Er, also nicht irgendein Grobian, kein Dreinschläger, vielmehr gerade er, der selbst Bedrohte, er ist eine Schutzmacht der besonderen Art. Er schützt jene Männer, dass sie keinen verhängnisvollen Fehler machen, einen Missgriff, der nicht mehr wieder gut zu machen wäre. Er schützt sie vor sich selbst. Er schützt sie so, dass still eins ums andere sich davon macht. Er öffnet ihnen nämlich die Augen, dass sie in Wahrheit mit den von ihnen Angeklagten unter einerDecke stecken. Indem er auf dem Platz ist, anerkennen sie seinen Einspruch gegen ihr Tun  und zwar widerspruchlos. Und so wächst in ihnen die Einsicht, dass sie gerade nicht so handeln müssen, wie sie handeln zu müssen meinten. Und so wird aus der Konfrontation eine Konföderation, aus dem Gegensatz ein Miteinander.

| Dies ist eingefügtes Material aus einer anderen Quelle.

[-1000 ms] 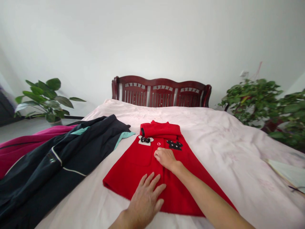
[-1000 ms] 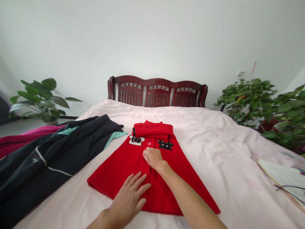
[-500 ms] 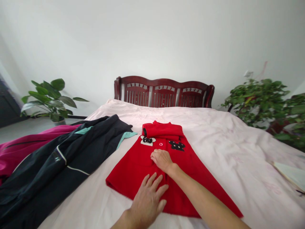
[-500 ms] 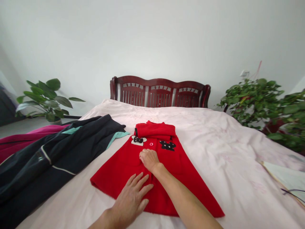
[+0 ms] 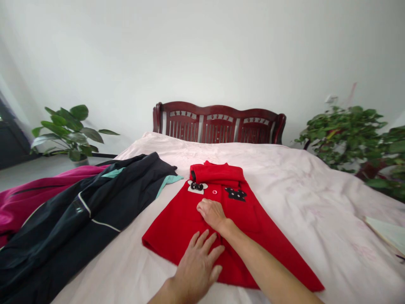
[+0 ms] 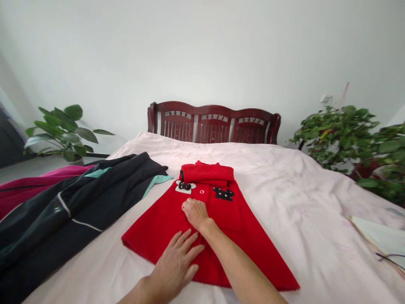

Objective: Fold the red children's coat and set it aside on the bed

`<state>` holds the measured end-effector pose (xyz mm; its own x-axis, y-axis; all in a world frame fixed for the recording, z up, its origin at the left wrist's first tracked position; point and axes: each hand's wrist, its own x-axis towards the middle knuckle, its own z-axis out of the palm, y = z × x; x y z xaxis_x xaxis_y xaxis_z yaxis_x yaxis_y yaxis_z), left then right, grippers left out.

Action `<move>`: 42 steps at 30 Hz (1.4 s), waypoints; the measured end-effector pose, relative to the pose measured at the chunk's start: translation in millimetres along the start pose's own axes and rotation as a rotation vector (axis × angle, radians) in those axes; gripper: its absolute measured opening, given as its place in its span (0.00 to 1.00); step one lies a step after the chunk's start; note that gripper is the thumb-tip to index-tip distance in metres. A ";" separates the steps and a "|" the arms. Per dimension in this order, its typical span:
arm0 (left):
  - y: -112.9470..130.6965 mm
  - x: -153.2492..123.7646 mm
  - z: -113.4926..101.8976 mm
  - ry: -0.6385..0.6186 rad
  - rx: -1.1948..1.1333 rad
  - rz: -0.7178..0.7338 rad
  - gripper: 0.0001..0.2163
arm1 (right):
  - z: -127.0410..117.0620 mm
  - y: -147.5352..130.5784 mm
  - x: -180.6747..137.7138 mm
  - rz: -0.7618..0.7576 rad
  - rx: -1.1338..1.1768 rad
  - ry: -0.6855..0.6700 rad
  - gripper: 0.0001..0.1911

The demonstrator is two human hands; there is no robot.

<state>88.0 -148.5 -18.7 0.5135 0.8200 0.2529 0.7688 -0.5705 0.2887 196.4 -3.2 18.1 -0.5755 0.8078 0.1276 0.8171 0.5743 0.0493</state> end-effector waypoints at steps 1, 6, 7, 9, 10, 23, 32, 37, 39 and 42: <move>0.2 0.0 -0.4 -0.001 -0.001 0.000 0.21 | 0.3 -2.3 0.0 -0.021 0.003 -0.010 0.11; 0.4 -0.3 -0.3 0.003 0.013 -0.004 0.21 | -0.2 -9.5 7.7 -0.072 -0.007 -0.034 0.11; 0.5 -0.3 -0.3 0.006 0.016 -0.005 0.21 | -0.9 -9.7 9.9 -0.065 -0.009 -0.031 0.11; 0.7 -0.1 -0.5 0.007 0.020 -0.006 0.22 | -2.2 -9.5 13.4 -0.028 -0.010 -0.014 0.11; 0.8 0.1 -0.6 0.006 0.021 -0.006 0.22 | -2.7 -9.4 14.5 -0.003 -0.008 0.000 0.12; 1.5 -0.1 -1.2 0.031 0.044 0.017 0.21 | 2.7 -33.1 19.6 -0.167 0.042 -0.041 0.11; 1.2 0.7 -1.9 0.024 0.033 0.031 0.23 | 5.4 -29.2 28.1 0.078 0.064 0.027 0.16; 3.5 1.4 -4.3 0.030 0.020 0.008 0.20 | 4.7 -43.7 33.0 -0.022 0.113 0.043 0.15; 4.8 1.8 -5.7 0.026 0.007 0.006 0.21 | 5.2 -52.5 37.4 -0.066 0.121 0.040 0.16; 5.4 2.2 -5.2 0.040 -0.022 0.015 0.24 | 7.3 -62.8 45.4 -0.107 0.114 0.025 0.14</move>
<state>91.3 -149.9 -11.9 0.5091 0.8091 0.2937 0.7525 -0.5840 0.3045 118.7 -1.6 13.5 -0.6566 0.7387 0.1525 0.7416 0.6691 -0.0482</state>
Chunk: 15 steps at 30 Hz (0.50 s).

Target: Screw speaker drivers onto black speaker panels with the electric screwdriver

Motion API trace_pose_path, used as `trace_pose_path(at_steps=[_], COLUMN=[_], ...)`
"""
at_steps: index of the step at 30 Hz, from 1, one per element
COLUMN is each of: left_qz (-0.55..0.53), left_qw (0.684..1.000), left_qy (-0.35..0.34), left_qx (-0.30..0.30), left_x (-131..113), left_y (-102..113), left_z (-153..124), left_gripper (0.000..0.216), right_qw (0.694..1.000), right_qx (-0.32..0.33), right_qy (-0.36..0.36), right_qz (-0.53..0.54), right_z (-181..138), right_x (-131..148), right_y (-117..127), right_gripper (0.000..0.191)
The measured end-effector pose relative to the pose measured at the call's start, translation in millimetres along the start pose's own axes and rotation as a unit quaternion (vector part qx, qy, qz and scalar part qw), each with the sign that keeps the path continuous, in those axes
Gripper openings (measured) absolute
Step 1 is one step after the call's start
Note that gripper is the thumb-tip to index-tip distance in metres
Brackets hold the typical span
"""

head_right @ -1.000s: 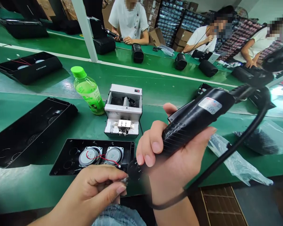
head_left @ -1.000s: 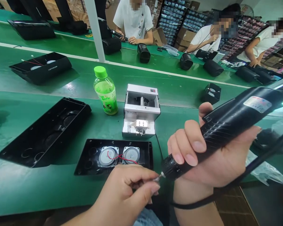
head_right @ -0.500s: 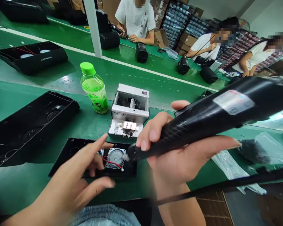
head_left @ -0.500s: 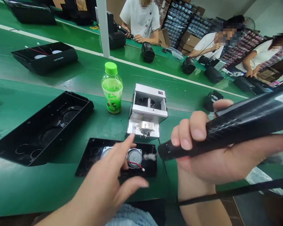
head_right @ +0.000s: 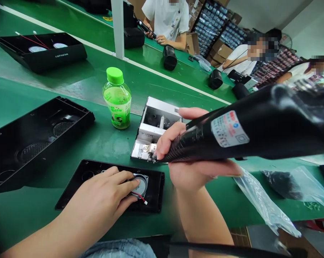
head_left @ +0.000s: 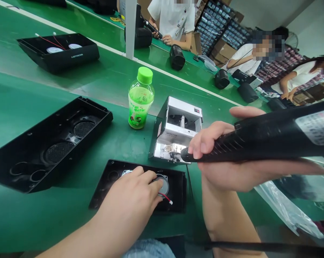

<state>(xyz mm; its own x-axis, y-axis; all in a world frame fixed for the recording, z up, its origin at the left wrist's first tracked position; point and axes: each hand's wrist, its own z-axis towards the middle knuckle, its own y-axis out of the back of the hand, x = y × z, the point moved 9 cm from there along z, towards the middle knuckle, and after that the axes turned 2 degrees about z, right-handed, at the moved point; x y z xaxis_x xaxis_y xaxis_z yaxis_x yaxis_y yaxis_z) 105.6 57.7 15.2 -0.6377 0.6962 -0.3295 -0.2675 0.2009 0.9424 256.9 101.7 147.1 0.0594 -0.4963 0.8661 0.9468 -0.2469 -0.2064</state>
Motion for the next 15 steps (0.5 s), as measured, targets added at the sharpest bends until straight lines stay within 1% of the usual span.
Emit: trace_pose_path(at_steps=[2,5,8,10,13,15], left_qz=[-0.008,-0.011,-0.008,-0.006,0.003,0.014], left_qw=[1.000,0.999,0.999,0.999,0.999,0.999], left_qy=[0.007,0.015,0.022,0.023,0.018,0.016], left_qx=[0.014,0.032,0.039,0.038,0.034,0.032], left_x=[1,2,3,4,3,3], left_y=[-1,-1,-1,0,-1,-2], left_z=[1,3,3,3,1,2], left_gripper=[0.019,0.020,0.022,0.024,0.024,0.025], right_qw=[1.000,0.999,0.998,0.996,0.996,0.998], right_qx=[-0.003,-0.040,-0.044,-0.050,-0.073,-0.055], right_qy=[-0.018,-0.012,-0.039,-0.052,-0.026,-0.011], right_qz=[-0.007,0.000,0.024,0.044,0.047,0.035], right_z=[2,3,-1,-6,-19,-28], right_x=[-2,-4,-14,-14,6,21], right_y=[-1,4,8,16,37,45], right_gripper=[0.070,0.074,0.070,0.067,0.060,0.055])
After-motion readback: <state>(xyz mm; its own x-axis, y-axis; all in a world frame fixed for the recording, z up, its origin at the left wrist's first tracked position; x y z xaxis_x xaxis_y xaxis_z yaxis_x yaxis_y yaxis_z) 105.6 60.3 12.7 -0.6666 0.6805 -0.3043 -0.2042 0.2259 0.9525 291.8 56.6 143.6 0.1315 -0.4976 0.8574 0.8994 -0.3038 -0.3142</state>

Das kommt auch jener Frau zugute, ihr, die sie in den Abgrund der Vergessenheit schicken wollten. Sie bekommt vielmehr eine Zukunft, in der sie neu aufleben darf. „Geh hin und sündige hinfort nicht mehr“, sagt Jesus zu ihr. Er ist auch eine Schutzmacht für sie. Er schützt sie davor, dass sie nicht in ihre altes, verqueres Leben zurückfällt. Er heißt nicht gut, was sie getan hat, aber er steht trotzdem zu ihr und steht an ihrer Seite. So wird durch ihn aus der Niedergedrückten eine Aufrechte. Er sagt ihr: Nein, ich nagele dich nicht auf deine Herkunft fest, auf deine Vergangenheit, auf deine Fehler, auf deine Verkehrtheit. Tu du das bitte auch nicht. Du musst nicht verkehrt handeln. Du kannst Gutes tun. Du kannst etwas Rechtes mit dir anfangen. Du darfst dich als brauchbarer Mensch erweisen. Du darfst dich als ein hilfreicher Mitmensch hervortun, als ein Bruder, als eine Schwester der Bedrohten. Tu das! Amen.